For conjugate-model posteriors with analytic quantiles, BETA_CI_BOUNDS, GAMMA_CI_BOUNDS, and INVGAMMA_CI_BOUNDS cover common Bayesian updating patterns. BETA_CI_BOUNDS targets binomial proportions with Beta priors, making it practical for conversion rates, defect probabilities, and reliability pass/fail data. GAMMA_CI_BOUNDS is appropriate for positive rate/intensity parameters (e.g., Poisson-like rates), while INVGAMMA_CI_BOUNDS supports positive scale or variance parameters under inverse-gamma posteriors. Used together, these functions provide a compact toolkit for expressing posterior uncertainty in canonical Bayesian models.

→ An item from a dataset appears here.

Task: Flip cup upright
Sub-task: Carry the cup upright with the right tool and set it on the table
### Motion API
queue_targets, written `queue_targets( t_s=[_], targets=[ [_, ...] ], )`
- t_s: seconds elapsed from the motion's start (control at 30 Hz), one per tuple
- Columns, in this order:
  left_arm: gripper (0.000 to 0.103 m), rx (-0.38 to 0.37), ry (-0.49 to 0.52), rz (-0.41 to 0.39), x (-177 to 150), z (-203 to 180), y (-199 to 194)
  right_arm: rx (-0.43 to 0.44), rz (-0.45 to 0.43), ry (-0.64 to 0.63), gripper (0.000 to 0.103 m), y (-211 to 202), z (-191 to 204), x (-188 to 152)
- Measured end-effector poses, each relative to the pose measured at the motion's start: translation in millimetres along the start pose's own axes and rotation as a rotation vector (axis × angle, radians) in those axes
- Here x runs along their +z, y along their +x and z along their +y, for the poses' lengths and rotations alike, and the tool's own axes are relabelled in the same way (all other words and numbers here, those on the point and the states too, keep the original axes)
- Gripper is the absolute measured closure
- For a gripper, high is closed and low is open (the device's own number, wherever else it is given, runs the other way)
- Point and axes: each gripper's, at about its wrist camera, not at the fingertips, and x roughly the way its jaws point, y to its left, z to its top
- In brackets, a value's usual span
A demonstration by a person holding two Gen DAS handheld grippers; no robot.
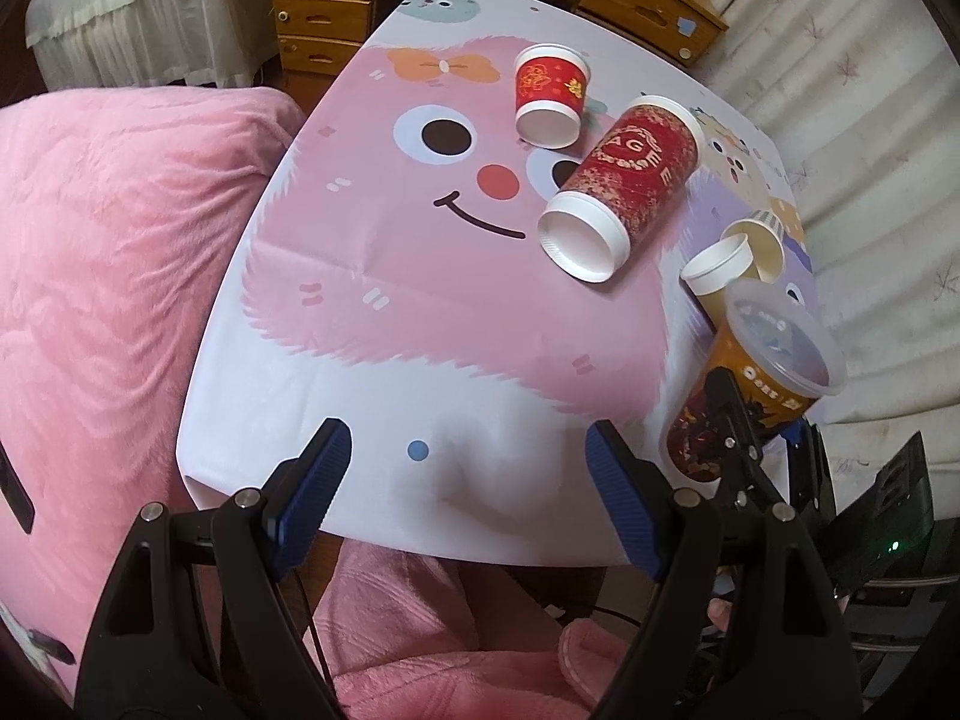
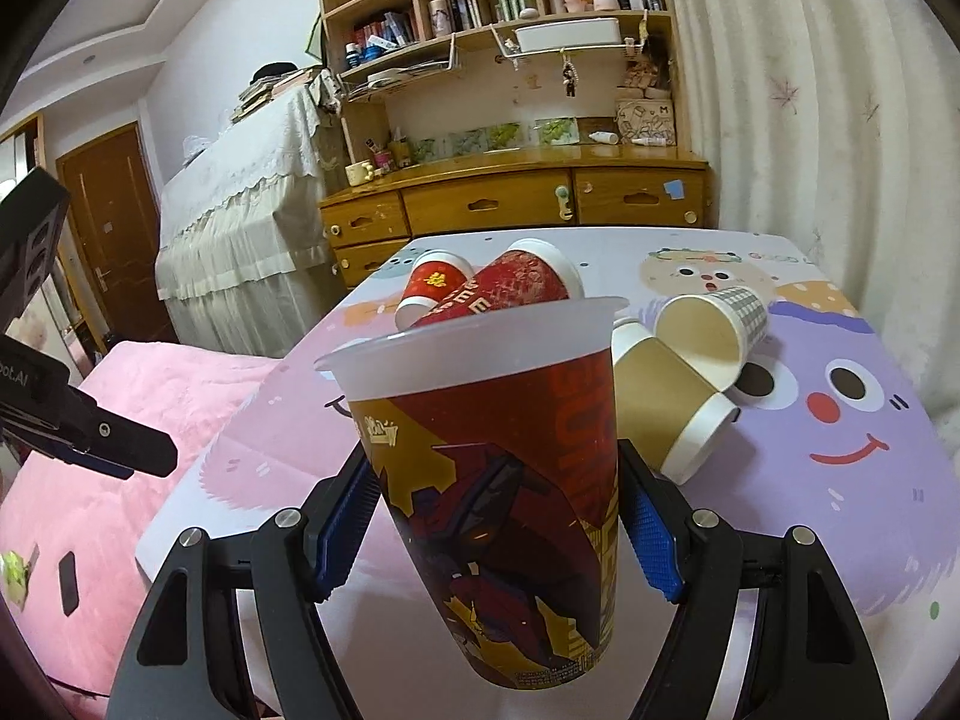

When posterior draws are available from simulation (for example MCMC), SAMPLE_EQTAIL_CI and SAMPLE_HPD_CI estimate intervals without assuming a closed-form density. SAMPLE_EQTAIL_CI extracts quantile-based bounds and is simple, stable, and easy to compare across analyses. SAMPLE_HPD_CI approximates the narrowest interval containing the requested mass, which is often preferable for skewed posteriors. This sample-based pair is especially useful in hierarchical models, custom likelihoods, and workflows where posterior inference is available only as draws.

BAYES_MVS_CI

This function wraps SciPy’s Bayesian mean-variance-standard-deviation estimator to produce equal-tailed credible intervals for three population parameters: mean, variance, and standard deviation.

Given observed data and confidence level \alpha, it returns posterior centers and interval bounds based on Jeffreys prior assumptions used by the underlying method.

For each parameter \theta, the reported interval is an equal-tailed posterior interval:

P(\theta_{L} \leq \theta \leq \theta_{U} \mid \text{data}) = \alpha

Excel Usage

=BAYES_MVS_CI(data, alpha)
  • data (list[list], required): 2D array of sample observations (unitless).
  • alpha (float, optional, default: 0.9): Credible interval probability level (0 to 1).

Returns (list[list]): 2D table with parameter name, posterior center, and lower/upper credible bounds.

Example 1: Credible intervals for balanced sample values

Inputs:

data alpha
6 9 12 0.9
7 8 13

Excel formula:

=BAYES_MVS_CI({6,9,12;7,8,13}, 0.9)

Expected output:

Metric Center Lower Upper
Mean 9.16667 6.87407 11.4593
Variance 12.9444 3.50782 33.9015
Std Dev 3.31475 1.87292 5.8225
Example 2: Credible intervals with decimal-valued sample

Inputs:

data alpha
1.5 2 2.5 0.95
3 3.5 4

Excel formula:

=BAYES_MVS_CI({1.5,2,2.5;3,3.5,4}, 0.95)

Expected output:

Metric Center Lower Upper
Mean 2.75 1.76834 3.73166
Variance 1.45833 0.340931 5.2634
Std Dev 1.1126 0.583893 2.29421
Example 3: Single-row sample array is accepted

Inputs:

data alpha
10 11 9 12 0.8

Excel formula:

=BAYES_MVS_CI({10,11,9,12}, 0.8)

Expected output:

Metric Center Lower Upper
Mean 10.5 9.44284 11.5572
Variance 5 0.799822 8.55616
Std Dev 1.78412 0.894328 2.92509
Example 4: Scalar sample input is normalized to 2D

Inputs:

data alpha
4 5 6 0.9

Excel formula:

=BAYES_MVS_CI({4,5,6}, 0.9)

Expected output:

Metric Center Lower Upper
Mean 5 3.31415 6.68585
Variance Infinity 0.333808 19.4957
Std Dev 1.77245 0.577761 4.4154

Python Code

Show Code
from scipy.stats import bayes_mvs as scipy_bayes_mvs

def bayes_mvs_ci(data, alpha=0.9):
    """
    Compute Bayesian credible intervals for mean, variance, and standard deviation from sample data.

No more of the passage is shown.